- [ASSIGNMENT] Every entry is to be printed again precisely as given.
Top of MATERIAL FOR THIS EXERCISE
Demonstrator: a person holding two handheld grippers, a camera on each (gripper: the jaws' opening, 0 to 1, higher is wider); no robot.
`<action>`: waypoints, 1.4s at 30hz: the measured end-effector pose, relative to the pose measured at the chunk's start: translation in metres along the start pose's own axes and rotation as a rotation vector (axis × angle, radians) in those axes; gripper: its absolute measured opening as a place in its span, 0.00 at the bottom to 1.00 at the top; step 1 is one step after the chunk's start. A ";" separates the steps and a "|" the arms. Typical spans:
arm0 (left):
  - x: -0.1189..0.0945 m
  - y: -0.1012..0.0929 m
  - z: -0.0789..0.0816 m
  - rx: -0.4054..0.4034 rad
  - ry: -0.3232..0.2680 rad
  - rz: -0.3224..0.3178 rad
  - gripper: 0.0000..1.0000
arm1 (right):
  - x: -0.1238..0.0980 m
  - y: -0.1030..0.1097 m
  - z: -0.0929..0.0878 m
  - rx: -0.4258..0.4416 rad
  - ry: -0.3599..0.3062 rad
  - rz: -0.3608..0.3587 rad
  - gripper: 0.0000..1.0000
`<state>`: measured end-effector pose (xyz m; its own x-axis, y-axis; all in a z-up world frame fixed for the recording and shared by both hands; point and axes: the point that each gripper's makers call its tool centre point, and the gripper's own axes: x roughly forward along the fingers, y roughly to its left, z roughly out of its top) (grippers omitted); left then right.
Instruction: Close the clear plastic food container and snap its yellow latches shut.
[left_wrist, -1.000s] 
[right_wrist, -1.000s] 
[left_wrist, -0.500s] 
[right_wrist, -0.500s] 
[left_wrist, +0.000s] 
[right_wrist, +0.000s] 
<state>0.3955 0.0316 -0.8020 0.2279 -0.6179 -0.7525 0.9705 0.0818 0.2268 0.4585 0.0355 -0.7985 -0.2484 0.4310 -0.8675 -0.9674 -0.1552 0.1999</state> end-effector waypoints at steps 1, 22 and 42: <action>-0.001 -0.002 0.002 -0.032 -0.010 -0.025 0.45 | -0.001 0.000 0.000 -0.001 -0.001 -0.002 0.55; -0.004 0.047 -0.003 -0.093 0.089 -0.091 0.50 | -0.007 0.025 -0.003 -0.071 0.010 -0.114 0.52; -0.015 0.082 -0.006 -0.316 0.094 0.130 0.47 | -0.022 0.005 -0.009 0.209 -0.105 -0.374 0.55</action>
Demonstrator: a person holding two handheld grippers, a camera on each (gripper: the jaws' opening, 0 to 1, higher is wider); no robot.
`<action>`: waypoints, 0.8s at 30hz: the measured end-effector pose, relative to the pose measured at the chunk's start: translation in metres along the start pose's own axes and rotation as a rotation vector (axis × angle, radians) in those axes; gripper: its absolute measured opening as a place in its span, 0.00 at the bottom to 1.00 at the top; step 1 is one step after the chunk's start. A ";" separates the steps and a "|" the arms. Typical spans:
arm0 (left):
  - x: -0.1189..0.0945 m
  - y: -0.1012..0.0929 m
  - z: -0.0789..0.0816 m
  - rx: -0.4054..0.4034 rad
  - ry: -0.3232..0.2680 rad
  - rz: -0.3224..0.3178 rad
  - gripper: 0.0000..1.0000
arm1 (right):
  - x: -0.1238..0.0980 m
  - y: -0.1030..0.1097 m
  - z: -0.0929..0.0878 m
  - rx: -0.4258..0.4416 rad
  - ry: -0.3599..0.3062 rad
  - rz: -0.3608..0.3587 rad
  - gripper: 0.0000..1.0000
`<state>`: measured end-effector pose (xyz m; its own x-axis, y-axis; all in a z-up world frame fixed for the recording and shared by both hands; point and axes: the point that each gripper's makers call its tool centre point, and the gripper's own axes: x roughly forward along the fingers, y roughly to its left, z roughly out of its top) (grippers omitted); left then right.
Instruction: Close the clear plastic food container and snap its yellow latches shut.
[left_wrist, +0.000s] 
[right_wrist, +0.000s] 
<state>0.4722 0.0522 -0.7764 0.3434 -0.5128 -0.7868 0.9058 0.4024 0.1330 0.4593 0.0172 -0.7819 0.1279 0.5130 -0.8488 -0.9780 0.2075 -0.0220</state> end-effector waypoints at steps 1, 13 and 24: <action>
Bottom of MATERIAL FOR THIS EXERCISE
- [WRITTEN RESPONSE]
Demonstrator: a person holding two handheld grippers, a camera on each (gripper: the jaws' opening, 0 to 1, higher is wider); no robot.
`<action>`: waypoints, 1.4s at 30hz: the measured end-effector pose, relative to the pose measured at the chunk's start: translation in metres along the start pose's own axes and rotation as a rotation vector (axis × angle, radians) in those axes; gripper: its absolute measured opening as a place in its span, 0.00 at the bottom to 1.00 at the top; step 1 is one step after the chunk's start. A ";" separates the steps and a "|" the arms. Typical spans:
arm0 (left):
  - x: -0.1189..0.0945 m
  - y: -0.1012..0.0929 m
  - z: -0.0789..0.0816 m
  - rx: -0.4054..0.4034 rad
  - ry: -0.3232..0.2680 rad
  - rz: -0.3224..0.3178 rad
  - gripper: 0.0000..1.0000
arm1 (right):
  - x: -0.1238..0.0980 m
  - y: -0.1030..0.1097 m
  - z: -0.0929..0.0878 m
  - rx: -0.4258..0.4416 rad
  - ry: -0.3599..0.3062 rad
  - rz: -0.3608..0.3587 rad
  - gripper: 0.0000..1.0000
`<state>`: measured end-effector pose (xyz m; its own x-axis, y-axis; all in a z-up world frame fixed for the recording and shared by both hands; point and axes: the point that each gripper's makers call its tool centre point, and the gripper's own axes: x roughly forward along the fingers, y roughly to its left, z roughly out of its top) (grippers omitted); left then right.
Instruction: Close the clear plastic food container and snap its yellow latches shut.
[left_wrist, -1.000s] 
[right_wrist, -1.000s] 
[left_wrist, -0.500s] 
[right_wrist, -0.500s] 
[left_wrist, +0.000s] 
[right_wrist, +0.000s] 
<state>0.3955 0.0316 -0.8020 0.2279 -0.6179 -0.7525 0.9705 0.0818 0.2268 0.4585 0.0355 -0.7985 -0.2484 0.4310 -0.8675 -0.9674 -0.1552 0.1999</state> end-effector waypoints at steps 1, 22 and 42: <action>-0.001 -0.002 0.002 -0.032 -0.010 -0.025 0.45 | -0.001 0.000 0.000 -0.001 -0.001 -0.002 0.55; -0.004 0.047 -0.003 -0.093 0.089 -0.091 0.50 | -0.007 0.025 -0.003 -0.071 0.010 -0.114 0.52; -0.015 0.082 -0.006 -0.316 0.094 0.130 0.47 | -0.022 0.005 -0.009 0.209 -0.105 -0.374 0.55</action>
Demonstrator: a person holding two handheld grippers, a camera on each (gripper: the jaws' opening, 0 to 1, higher is wider); no robot.
`<action>`: waypoints, 0.8s at 30hz: the measured end-effector pose, relative to the pose measured at the chunk's start: translation in metres along the start pose's own axes and rotation as a rotation vector (axis × angle, radians) in those axes; gripper: its absolute measured opening as a place in its span, 0.00 at the bottom to 1.00 at the top; step 1 is one step after the chunk's start. A ";" separates the steps and a "|" the arms. Typical spans:
arm0 (left):
  - x: -0.1189..0.0945 m
  - y: -0.1012..0.0929 m
  - z: -0.0789..0.0816 m
  - rx: -0.4054..0.4034 rad
  - ry: -0.3232..0.2680 rad
  - rz: -0.3224..0.3178 rad
  - gripper: 0.0000..1.0000
arm1 (right):
  - x: -0.1238..0.0980 m
  - y: -0.1030..0.1097 m
  - z: -0.0929..0.0878 m
  - rx: -0.4258..0.4416 rad
  - ry: -0.3599..0.3062 rad
  - rz: -0.3608..0.3587 rad
  - gripper: 0.0000..1.0000
`<state>`: measured end-effector pose (xyz m; its own x-axis, y-axis; all in a z-up world frame fixed for the recording and shared by both hands; point and axes: the point that each gripper's makers call its tool centre point, and the gripper's own axes: x roughly forward along the fingers, y roughly to its left, z roughly out of its top) (grippers omitted); left then right.
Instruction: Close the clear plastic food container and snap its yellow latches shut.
[left_wrist, +0.000s] 
[right_wrist, +0.000s] 
<state>0.4722 0.0522 -0.7764 0.3434 -0.5128 -0.7868 0.9058 0.4024 0.1330 0.4593 0.0172 -0.7819 0.1279 0.5130 -0.8488 -0.9780 0.2075 -0.0220</state> end-effector waypoints at steps 1, 13 and 24: <action>

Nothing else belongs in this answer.